TASK INSTRUCTIONS
In the data that follows, determine how many lines contain the word "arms", and give only that number.

SUPPLIED INFORMATION
****************

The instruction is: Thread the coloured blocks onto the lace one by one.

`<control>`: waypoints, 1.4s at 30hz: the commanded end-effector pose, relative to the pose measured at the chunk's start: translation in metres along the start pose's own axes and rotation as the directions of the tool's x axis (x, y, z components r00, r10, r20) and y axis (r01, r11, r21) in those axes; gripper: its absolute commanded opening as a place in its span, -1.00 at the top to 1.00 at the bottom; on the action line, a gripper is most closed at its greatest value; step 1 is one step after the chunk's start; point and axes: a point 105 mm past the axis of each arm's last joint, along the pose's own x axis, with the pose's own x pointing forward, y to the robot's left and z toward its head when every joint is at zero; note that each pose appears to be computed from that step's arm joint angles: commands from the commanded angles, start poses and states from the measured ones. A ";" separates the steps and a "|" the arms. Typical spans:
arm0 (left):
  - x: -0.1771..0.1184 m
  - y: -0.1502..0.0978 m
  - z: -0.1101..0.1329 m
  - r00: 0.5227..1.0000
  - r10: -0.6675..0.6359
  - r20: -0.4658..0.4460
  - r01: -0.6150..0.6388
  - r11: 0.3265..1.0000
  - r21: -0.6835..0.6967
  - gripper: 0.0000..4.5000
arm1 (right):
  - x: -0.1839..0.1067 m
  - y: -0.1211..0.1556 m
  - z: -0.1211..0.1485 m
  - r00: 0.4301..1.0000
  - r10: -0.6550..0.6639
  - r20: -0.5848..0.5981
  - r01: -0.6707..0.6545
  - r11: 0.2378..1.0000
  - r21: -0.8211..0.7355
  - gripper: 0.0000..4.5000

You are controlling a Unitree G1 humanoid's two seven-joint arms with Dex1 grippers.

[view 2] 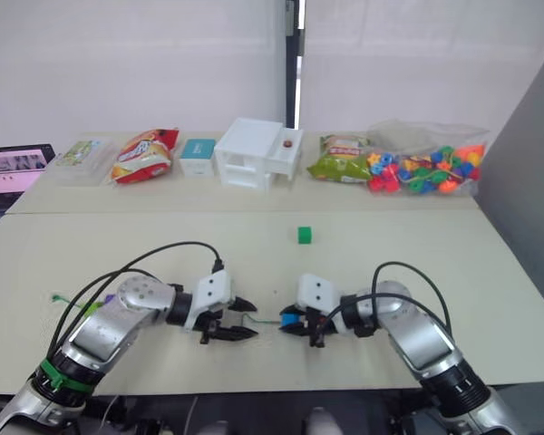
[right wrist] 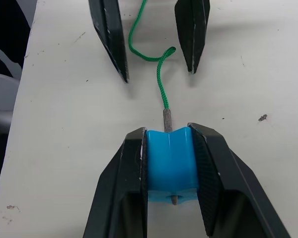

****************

EXERCISE OUTPUT
2